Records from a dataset
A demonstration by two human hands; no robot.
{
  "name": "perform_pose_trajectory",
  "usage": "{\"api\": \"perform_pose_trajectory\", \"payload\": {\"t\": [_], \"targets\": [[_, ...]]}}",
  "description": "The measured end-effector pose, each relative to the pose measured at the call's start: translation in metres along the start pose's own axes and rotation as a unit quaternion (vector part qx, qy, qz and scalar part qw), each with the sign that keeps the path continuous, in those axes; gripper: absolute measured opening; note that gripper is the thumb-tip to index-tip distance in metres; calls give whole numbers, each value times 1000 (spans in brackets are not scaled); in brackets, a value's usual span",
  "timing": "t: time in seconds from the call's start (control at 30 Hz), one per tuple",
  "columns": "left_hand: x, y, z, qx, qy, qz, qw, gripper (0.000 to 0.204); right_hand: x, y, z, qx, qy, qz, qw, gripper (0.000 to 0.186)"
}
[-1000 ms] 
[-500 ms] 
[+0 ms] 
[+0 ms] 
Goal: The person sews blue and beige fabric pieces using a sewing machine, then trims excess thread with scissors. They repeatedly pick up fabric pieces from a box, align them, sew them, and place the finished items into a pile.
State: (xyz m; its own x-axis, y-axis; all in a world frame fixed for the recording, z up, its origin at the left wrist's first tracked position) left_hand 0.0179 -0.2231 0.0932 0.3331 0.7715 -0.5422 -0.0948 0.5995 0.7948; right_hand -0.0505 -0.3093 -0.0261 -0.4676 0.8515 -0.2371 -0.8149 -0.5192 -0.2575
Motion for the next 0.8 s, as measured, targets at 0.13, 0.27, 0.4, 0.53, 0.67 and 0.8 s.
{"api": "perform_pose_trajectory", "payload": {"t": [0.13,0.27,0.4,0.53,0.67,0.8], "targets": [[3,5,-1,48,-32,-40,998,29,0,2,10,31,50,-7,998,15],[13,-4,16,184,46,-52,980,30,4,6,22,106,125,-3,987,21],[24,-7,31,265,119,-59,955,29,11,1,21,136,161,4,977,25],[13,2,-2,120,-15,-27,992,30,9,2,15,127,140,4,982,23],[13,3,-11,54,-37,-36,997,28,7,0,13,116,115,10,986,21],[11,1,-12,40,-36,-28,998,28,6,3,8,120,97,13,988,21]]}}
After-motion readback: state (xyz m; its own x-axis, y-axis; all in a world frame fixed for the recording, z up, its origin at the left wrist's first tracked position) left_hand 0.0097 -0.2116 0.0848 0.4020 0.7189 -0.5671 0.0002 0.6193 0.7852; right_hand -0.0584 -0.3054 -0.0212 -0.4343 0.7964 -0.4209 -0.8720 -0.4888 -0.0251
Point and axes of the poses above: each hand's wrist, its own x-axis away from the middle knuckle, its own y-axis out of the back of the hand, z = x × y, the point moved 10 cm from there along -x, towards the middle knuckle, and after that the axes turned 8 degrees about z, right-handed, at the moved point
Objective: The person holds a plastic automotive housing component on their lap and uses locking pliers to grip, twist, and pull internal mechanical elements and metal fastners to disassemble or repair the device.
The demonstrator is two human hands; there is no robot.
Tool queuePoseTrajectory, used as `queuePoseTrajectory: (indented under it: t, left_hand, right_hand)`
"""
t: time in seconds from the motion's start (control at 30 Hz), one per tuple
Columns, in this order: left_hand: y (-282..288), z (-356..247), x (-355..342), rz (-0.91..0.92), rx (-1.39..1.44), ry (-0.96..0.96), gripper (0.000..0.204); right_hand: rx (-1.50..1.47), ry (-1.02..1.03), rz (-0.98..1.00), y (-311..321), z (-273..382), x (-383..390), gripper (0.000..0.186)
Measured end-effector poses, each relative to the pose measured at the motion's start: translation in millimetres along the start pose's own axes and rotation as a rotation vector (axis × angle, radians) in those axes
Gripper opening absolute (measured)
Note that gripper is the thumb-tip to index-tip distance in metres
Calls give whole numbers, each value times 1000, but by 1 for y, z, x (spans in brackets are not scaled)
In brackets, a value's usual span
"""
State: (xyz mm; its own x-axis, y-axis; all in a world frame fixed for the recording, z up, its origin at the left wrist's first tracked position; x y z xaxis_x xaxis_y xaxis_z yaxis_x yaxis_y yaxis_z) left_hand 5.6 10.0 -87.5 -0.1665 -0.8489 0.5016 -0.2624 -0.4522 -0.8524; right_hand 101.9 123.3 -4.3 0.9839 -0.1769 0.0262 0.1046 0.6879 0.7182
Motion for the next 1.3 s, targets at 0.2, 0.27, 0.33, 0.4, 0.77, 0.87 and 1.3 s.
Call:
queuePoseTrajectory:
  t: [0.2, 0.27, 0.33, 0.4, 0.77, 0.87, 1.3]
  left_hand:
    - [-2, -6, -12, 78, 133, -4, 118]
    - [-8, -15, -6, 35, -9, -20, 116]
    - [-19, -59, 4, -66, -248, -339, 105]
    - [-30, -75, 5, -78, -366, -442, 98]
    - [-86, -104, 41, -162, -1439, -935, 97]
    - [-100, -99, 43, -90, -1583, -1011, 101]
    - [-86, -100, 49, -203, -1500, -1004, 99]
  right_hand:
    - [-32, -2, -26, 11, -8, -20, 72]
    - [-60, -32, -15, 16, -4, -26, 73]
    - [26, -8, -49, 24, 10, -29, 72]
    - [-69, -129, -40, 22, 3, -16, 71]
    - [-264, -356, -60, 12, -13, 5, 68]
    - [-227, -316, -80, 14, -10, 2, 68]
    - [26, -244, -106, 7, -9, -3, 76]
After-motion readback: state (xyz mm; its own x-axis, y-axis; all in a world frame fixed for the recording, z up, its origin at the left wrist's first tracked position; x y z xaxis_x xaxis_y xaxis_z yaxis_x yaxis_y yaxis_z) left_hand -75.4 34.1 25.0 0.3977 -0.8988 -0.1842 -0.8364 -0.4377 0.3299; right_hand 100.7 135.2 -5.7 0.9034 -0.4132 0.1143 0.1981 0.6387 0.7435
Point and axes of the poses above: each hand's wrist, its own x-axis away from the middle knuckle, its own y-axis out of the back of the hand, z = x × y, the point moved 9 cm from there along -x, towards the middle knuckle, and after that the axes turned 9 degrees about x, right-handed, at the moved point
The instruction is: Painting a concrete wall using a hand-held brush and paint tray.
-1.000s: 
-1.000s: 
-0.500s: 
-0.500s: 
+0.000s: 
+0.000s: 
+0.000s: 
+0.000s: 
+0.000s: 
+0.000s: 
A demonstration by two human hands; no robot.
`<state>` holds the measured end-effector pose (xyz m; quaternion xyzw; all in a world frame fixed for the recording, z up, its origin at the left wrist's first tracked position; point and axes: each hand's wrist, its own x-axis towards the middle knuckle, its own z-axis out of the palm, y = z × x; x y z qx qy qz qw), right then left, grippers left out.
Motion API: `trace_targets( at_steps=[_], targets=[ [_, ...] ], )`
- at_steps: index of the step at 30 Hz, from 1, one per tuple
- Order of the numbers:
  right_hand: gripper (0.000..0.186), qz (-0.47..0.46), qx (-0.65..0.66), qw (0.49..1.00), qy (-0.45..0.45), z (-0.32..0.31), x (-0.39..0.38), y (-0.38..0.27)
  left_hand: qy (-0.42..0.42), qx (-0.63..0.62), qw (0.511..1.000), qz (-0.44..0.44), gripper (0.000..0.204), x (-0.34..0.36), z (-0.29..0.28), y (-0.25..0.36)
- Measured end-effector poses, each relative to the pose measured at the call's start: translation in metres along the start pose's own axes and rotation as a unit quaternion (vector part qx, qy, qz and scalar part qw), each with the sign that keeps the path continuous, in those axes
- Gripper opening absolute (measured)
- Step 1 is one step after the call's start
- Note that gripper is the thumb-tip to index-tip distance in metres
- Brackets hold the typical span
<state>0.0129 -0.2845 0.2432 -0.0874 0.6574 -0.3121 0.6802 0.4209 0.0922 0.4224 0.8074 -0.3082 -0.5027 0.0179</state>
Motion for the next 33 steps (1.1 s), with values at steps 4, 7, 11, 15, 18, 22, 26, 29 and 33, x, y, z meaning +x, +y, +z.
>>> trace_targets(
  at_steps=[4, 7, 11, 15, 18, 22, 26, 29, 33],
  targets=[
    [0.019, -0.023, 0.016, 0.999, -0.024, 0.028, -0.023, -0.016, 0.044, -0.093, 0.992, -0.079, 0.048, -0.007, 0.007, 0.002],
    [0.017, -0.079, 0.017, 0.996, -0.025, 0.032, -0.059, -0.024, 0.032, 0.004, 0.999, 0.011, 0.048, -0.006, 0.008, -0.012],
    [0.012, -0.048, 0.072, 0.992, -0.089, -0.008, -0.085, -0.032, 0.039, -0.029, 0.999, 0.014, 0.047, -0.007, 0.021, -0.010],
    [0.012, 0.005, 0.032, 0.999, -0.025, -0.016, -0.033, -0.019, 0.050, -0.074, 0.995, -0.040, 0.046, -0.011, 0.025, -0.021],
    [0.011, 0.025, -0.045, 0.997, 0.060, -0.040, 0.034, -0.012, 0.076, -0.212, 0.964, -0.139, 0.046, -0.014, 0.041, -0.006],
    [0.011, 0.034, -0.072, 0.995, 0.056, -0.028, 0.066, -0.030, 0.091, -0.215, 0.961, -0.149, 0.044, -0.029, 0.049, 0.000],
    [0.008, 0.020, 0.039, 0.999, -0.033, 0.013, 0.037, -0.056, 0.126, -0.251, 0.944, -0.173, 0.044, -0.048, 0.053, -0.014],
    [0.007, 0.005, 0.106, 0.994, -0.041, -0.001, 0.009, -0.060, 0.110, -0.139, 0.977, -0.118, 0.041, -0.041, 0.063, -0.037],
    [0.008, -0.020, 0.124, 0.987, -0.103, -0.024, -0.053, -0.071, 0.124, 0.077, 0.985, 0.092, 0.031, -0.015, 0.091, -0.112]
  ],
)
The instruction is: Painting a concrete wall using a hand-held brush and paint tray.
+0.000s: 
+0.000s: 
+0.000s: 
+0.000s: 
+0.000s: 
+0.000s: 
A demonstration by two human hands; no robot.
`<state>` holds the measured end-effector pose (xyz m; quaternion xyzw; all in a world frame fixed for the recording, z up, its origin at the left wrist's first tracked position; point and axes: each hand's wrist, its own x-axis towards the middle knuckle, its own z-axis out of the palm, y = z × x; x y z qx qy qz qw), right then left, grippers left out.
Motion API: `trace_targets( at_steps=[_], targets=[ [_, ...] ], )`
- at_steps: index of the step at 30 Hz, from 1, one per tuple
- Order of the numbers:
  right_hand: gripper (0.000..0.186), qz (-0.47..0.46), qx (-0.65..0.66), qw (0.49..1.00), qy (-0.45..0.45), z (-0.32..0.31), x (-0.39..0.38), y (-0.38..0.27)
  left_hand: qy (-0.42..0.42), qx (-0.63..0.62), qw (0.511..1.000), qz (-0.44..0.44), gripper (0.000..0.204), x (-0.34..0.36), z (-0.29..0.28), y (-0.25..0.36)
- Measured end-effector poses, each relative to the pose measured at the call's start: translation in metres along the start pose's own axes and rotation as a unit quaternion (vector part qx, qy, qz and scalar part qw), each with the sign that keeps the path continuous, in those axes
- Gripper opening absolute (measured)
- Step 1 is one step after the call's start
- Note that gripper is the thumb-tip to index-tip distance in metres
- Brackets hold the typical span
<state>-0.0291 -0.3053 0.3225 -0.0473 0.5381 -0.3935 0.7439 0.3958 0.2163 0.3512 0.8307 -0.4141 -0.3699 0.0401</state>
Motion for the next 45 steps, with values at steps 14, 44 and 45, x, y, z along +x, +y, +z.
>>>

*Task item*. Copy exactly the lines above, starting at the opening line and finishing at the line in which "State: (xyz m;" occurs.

*The completed task*.
A demonstration by two human hands; no robot.
{
  "name": "perform_pose_trajectory",
  "usage": "{\"api\": \"perform_pose_trajectory\", \"payload\": {\"t\": [_], \"targets\": [[_, ...]]}}",
  "description": "The measured end-effector pose, each relative to the pose measured at the call's start: translation in metres along the start pose's own axes and rotation as a unit quaternion (vector part qx, qy, qz and scalar part qw), each with the sign that keeps the path continuous, in those axes; gripper: absolute measured opening; note that gripper is the thumb-tip to index-tip distance in metres; calls give whole numbers, each value times 1000 (spans in brackets are not scaled); in brackets, a value's usual span",
  "timing": "t: time in seconds from the call's start (control at 30 Hz), one per tuple",
  "columns": "left_hand: x, y, z, qx, qy, qz, qw, gripper (0.000 to 0.204); right_hand: x, y, z, qx, qy, qz, qw, gripper (0.000 to 0.186)"
}
[-1000 ms] 
[-500 ms] 
[+0 ms] 
[+0 ms] 
Goal: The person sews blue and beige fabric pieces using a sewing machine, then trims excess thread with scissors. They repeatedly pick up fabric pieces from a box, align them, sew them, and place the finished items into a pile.
State: (xyz m; its own x-axis, y-axis; all in a world frame fixed for the recording, z up, its origin at the left wrist's first tracked position) left_hand 0.0179 -0.2231 0.0932 0.3331 0.7715 -0.5422 -0.0948 0.5995 0.7948; right_hand -0.0505 -0.3093 -0.0261 -0.4676 0.8515 -0.2371 -0.8149 -0.5192 -0.2575

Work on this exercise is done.